A business can’t survive and flourish without its most important asset—its employees. Much like a hockey team must have all four lines contributing in order to achieve success, a business must have all its employees performing at their best to rise above the competition. Accordingly, any form of discrimination cannot and should not be tolerated as this would lead to an unhappy, unmotivated and unproductive workforce. Moreover, discrimination leads to employee turnover, which is a further drain on a company’s resources and should be avoided at all costs.

If a corporation’s objective is to maximize profit, it has a responsibility to engage the best people, regardless of gender or race. In the short term, a business may be able to get away with discriminatory remuneration practices based on gender or race; however, this is an extremely ill-advised tactic, as it opens the door for the competition to recruit away top talent. Studies have shown that, on average, the cost of turnover is equivalent to about 21% of the replaced employee’s annual salary.[i] This unnecessary additional cost does nothing but reduce the bottom line and may even result in a replacement of lower quality talent, further cannibalizing profit.

Synchronization of environmental practices with stakeholder expectations

At a basic level, being respectful of the environment is a simple concept—if we destroy the very natural resources that sustain our lifestyles, there will be no more profit left to pursue. While profit is often maximized in the short term using an approach that disregards environmental impacts, this acute view is fundamentally incompatible with a business’s objective to maximize profits in the long-term. Moreover, companies whose environmental practices are viewed in a positive light stand to benefit over businesses that appear to show a blatant disregard for their natural surroundings.
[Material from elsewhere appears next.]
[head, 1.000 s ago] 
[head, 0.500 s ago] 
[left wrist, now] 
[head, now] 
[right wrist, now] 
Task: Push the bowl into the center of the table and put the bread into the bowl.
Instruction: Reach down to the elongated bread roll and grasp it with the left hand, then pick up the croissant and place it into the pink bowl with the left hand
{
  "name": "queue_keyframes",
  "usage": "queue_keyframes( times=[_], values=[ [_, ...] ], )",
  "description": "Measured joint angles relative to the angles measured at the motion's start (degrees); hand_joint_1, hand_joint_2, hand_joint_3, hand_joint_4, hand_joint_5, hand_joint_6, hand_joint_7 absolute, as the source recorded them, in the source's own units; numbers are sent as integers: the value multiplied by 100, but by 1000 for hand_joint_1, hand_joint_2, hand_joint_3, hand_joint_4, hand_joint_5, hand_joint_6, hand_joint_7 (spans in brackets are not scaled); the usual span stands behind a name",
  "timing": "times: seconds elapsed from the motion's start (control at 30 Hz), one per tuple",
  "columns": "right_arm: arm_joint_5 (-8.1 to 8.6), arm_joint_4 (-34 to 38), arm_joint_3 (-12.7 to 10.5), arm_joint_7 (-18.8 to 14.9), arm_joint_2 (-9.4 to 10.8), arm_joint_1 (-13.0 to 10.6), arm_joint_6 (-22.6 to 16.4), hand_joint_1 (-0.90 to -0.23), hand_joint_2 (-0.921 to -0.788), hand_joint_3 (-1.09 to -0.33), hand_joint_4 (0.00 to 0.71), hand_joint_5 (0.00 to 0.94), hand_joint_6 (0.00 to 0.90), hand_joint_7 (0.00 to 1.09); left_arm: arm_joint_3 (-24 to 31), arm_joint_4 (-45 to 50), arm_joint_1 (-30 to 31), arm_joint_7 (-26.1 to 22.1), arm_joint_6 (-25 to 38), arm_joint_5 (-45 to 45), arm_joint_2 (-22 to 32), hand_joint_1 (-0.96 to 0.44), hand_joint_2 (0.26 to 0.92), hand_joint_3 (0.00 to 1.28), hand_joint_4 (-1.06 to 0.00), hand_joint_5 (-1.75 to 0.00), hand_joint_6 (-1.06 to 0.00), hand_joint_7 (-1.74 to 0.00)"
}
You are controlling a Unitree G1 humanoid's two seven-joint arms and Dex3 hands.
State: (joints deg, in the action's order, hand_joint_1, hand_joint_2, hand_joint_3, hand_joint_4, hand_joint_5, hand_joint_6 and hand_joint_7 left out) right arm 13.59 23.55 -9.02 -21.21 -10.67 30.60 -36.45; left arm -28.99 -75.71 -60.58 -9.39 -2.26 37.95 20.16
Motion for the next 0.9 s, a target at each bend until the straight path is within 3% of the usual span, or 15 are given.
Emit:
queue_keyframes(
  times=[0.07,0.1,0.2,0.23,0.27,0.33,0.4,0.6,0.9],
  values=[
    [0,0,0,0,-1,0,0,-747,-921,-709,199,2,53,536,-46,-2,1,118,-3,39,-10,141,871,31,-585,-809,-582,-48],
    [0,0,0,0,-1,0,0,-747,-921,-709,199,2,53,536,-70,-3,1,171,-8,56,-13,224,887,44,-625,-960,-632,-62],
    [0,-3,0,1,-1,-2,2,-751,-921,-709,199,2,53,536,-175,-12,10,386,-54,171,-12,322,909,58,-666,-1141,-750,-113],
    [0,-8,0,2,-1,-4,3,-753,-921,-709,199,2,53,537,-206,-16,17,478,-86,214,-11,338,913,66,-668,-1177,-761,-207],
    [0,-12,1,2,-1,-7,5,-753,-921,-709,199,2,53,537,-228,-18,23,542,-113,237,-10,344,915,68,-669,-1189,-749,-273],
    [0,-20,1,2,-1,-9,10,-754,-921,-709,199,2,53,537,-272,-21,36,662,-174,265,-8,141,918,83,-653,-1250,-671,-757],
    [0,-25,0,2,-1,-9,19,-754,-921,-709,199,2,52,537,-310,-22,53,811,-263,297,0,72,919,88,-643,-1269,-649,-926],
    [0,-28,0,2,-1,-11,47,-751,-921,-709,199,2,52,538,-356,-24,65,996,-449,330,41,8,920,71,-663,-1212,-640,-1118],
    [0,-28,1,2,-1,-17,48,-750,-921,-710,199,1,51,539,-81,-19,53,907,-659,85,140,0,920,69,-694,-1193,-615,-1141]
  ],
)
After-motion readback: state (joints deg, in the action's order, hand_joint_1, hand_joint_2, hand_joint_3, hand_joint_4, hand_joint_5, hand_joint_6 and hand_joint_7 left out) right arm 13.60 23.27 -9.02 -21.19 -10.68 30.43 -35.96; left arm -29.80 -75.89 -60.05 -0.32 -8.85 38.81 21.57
As such—at a minimum—it’s critical for businesses to create policies on matters of the environment in order to leverage social media-driven public opinion in their favour.

Take single-use plastic straws as an example. Although plastic straws represent a minute fraction of the millions of tons of plastic waste that corporations produce globally every year, they have become the focal point of public scrutiny in recent years. A business that focuses on the elimination of these plastic straws, reducing their waste by even a fractional degree, will invariably reap the benefits of higher returns to their shareholders for two reasons: one being lower costs by not supplying the plastic (or alternatively charging for a substitute product), and the second being from increased notoriety in the public sphere.

The bottom line

While a commitment to CSR doesn’t guarantee anything for businesses, it also doesn’t hinder them from achieving success in the ‘traditional’ sense. A business must still produce a good product or provide a good service, but when it operates with a commitment to sound employment and environmental practices, it stands to be more profitable in the long term. A commitment to the values of CSR, as viewed through a 21st century lens, can separate top performers from their peers.